• _Brief_
Copy out the data exactly as it appears, without a single image.

BEGIN Source data

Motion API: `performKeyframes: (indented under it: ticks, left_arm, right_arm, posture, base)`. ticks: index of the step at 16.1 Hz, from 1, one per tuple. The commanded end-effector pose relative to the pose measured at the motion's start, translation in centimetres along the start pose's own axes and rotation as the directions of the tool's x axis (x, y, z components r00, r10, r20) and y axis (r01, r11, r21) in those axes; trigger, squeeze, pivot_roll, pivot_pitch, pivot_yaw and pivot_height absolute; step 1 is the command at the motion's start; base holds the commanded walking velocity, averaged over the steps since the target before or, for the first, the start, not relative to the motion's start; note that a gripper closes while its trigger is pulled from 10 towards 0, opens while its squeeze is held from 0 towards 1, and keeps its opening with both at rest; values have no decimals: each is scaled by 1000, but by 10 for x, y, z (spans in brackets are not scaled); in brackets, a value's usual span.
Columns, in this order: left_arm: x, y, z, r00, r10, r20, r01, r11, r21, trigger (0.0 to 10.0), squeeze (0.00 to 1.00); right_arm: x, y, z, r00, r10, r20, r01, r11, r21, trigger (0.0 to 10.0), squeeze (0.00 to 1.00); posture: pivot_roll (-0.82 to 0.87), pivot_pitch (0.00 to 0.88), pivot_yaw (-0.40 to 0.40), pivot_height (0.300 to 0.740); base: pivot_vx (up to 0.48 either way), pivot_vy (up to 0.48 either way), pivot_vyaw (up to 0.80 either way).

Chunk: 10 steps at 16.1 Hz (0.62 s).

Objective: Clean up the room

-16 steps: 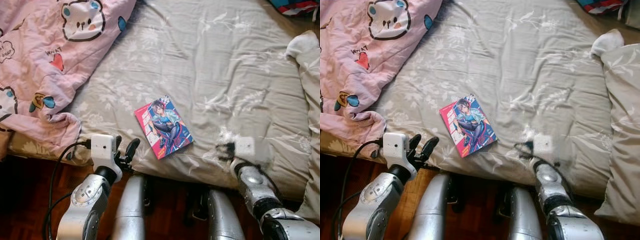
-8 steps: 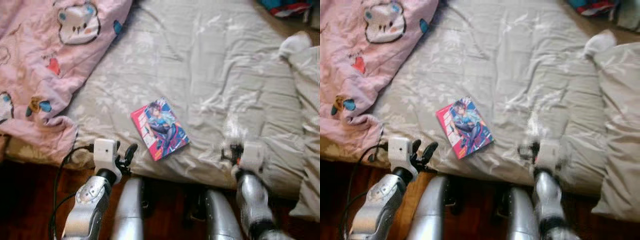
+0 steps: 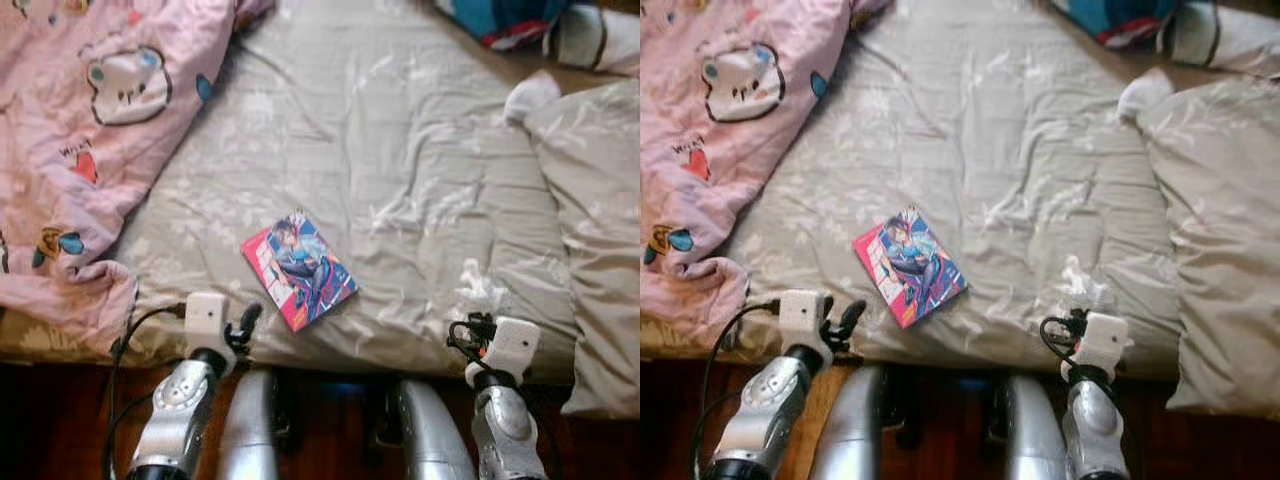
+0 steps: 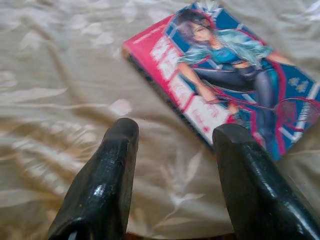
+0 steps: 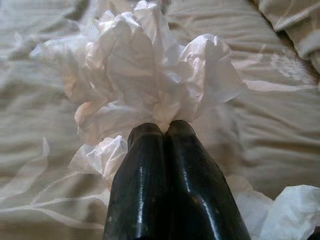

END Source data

• _Response box_
Motion API: `performKeyframes: (indented under it: ticks, left_arm, right_arm, posture, base)`. ticks: index of the step at 16.1 Hz, from 1, one per tuple. The commanded end-effector pose relative to the pose measured at the motion's start, translation in centimetres along the start pose's own axes and rotation as the directions of the tool's x axis (x, y, z components r00, r10, r20) and y axis (r01, r11, r21) in those axes; trigger, squeeze, pivot_roll, pivot_pitch, pivot_yaw and pivot_height absolute; step 1 is the command at the motion's start; base holds the commanded walking velocity, averaged over the steps since the target before or, for the first, the start, not relative to the motion's start; note that a gripper closes while its trigger is pulled from 10 towards 0, opens while its squeeze is held from 0 towards 1, and keeps its opening with both at rest; values have no decimals: each is scaled by 1000, but by 10 for x, y, z (spans in brackets are not scaled); in brackets, a value's usual span.
Columns, in this order: left_arm: x, y, z, r00, r10, r20, r01, r11, r21, trigger (0.0 to 10.0), squeeze (0.00 to 1.00); right_arm: x, y, z, r00, r10, r20, r01, r11, r21, trigger (0.0 to 10.0), squeeze (0.00 to 1.00); posture: pivot_roll (-0.82 to 0.87), pivot_pitch (0.00 to 0.88), pivot_yaw (-0.40 to 0.40), pivot_height (0.300 to 0.740); base: pivot_vx (up to 0.48 either way), pivot_vy (up to 0.48 either way), pivot_vyaw (up to 0.80 either way).

Chunk: 10 steps at 16.1 Hz (0.62 s).

Objective: Clean up the room

-16 steps: 
-8 steps: 
+0 steps: 
+0 steps: 
+0 steps: 

No additional answer is needed here.